Catch-22: When I Want to Take Charge but They Want Me to Take Care

What would you do if someone called you a b—– for doing your job very well?

At a recently concluded workshop for women leaders, one young woman sought me out for some advice. She is the first woman in a sales role in a male dominated industry and her challenge was: “I am a top performer in a Sales role, exceed my targets always, and am on the fast track program for rising leaders. But I face heckling from my team that I am too aggressive, pushy etc. I also heard that my peers pass unsavory remarks, urging my team to be ‘careful’ with me, or move over to other teams. I am worried that I don’t enjoy the kind of rapport or respect my (male) peers have with their team.”

This isn’t unusual. When I posted this challenge in our network of women leaders across industries, there was a chorus of virtual head nodding!

“In my role, I have to drive for results and deal with problems head on – but I was so astounded when I heard that my team doesn’t like me because I’m too ‘assertive’.”

“I am very good with pushing my way through challenges, but I often hear comments like ‘bullish’, ‘aggressive’ and they are not said as a strength!”

“I was shocked to see that the engagement survey feedback from my team said I am ‘Too pushy’, ‘Too assertive’, ‘Needs to tone down’.”

Assertive: adj. Having or showing a confident and forceful personality.

When asked to rate women and men leaders on some key aspects of behavior, senior-level executives in the United States ascribed ‘Taking Care’ skills to women and ‘Taking Charge’ skills to men.

If a woman is assertive, she is:

1.      Trying too hard to adopt  masculine behaviors

2.      Not liked by colleagues and subordinates

If a woman is not assertive and adopts traditionally feminine behaviors, she is:

1.      Liked by everyone

2.      But not perceived as ready for a leadership role

No wonder most of the coaching assignment requests I receive for middle management women is either that they are ‘too soft’ or ‘too aggressive’!

In such a catch-22 situation many women tend to create an internal glass ceiling for themselves and lean back in their careers rather than face the repercussions of these perceptions.

Reconciling and managing this ‘double bind’ is a key challenge that coaches and managers have to facilitate in women leaders to enable them to make the leap to the next level.

Some experiences shared by women who have been there:

a)     In a sales head role, figured out the toughest & biggest calls the team had: went all out and helped them close it on field.

b)     Played devil’s advocate to help them make quality proposals/presentations.

c)      Joined them for tea breaks and other opportunities to build rapport.

d)     Showed them how my aggression helped convince management for a better portion of the pie when it came to incentives.

e)     Fought tooth and nail for their promotion & hikes.
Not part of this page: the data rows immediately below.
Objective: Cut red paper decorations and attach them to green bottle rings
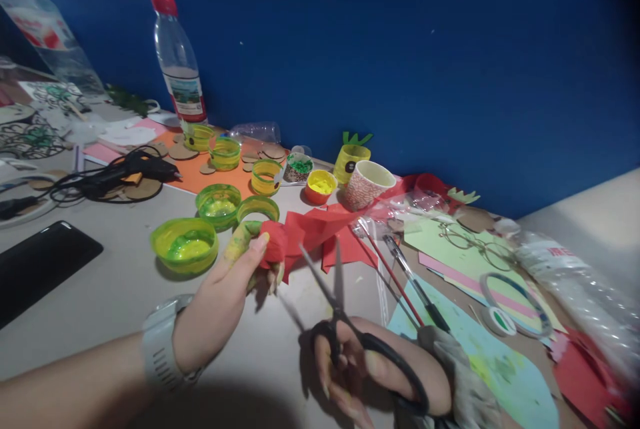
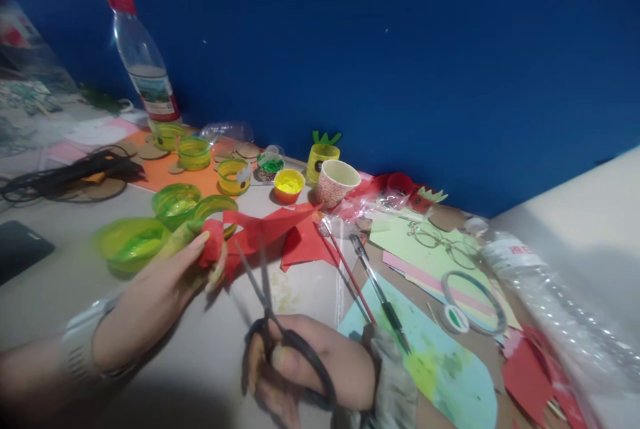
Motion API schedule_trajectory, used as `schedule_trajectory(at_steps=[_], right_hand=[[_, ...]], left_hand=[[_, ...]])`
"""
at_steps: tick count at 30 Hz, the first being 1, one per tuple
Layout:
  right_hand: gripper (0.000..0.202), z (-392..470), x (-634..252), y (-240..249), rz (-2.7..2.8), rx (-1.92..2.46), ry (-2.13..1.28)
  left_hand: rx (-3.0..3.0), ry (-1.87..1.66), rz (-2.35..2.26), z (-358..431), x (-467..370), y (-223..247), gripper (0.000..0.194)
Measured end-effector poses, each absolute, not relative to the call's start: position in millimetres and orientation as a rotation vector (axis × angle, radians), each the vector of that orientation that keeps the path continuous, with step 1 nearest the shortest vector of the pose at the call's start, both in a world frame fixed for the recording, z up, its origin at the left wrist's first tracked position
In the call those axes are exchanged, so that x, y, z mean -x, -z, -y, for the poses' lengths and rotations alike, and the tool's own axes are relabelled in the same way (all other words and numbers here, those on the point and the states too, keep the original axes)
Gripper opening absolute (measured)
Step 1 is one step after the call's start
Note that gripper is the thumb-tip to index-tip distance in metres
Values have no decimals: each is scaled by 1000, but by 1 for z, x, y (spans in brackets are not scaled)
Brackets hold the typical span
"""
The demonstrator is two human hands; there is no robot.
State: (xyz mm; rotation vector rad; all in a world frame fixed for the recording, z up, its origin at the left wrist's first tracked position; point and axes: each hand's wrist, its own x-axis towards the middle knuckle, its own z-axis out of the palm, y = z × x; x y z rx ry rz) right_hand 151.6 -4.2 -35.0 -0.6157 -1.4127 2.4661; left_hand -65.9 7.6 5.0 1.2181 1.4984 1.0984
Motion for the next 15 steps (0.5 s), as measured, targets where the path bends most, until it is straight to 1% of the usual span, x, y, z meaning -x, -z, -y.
schedule_trajectory(at_steps=[4, 7, 11, 13, 15], right_hand=[[63, 7, -142, 12, 1602, 912, -2385], [62, 9, -139, 6, 1587, 966, -2336], [59, 12, -137, 7, 1612, 988, -2222], [56, 13, -136, 7, 1585, 1002, -2222], [54, 14, -135, 7, 1525, 1019, -2232]], left_hand=[[-1238, -1154, -1480, -7, 67, -8, 17], [-1286, -1160, -1418, -7, 68, -8, 13], [-1263, -1096, -1292, -5, 65, -5, 19], [-1280, -1071, -1266, -4, 64, -4, 20], [-1291, -1055, -1235, -2, 63, -4, 28]])
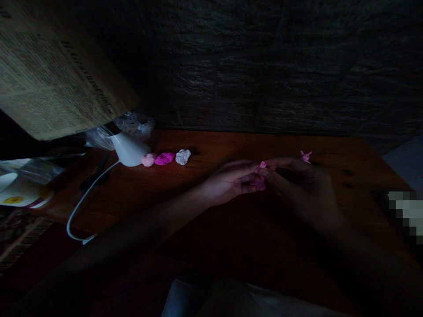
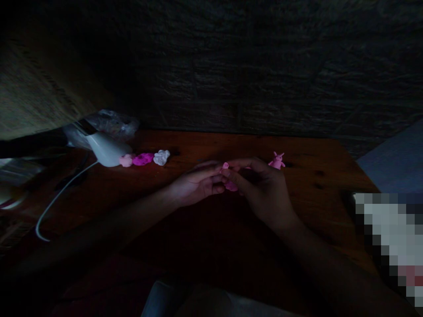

Managers can play a big role too, in setting these perceptions right; I remember one manager correcting a peer “I see her as passionate about her work and extremely competent, not aggressive!”

The role of the organization too, in creating an inclusive culture that responds positively to ‘masculine behaviors’ manifested by women leaders, cannot be over stated.

In truly inclusive workplaces, all employees, irrespective of gender, are able to leverage both masculine & feminine behaviors without having to face a backlash.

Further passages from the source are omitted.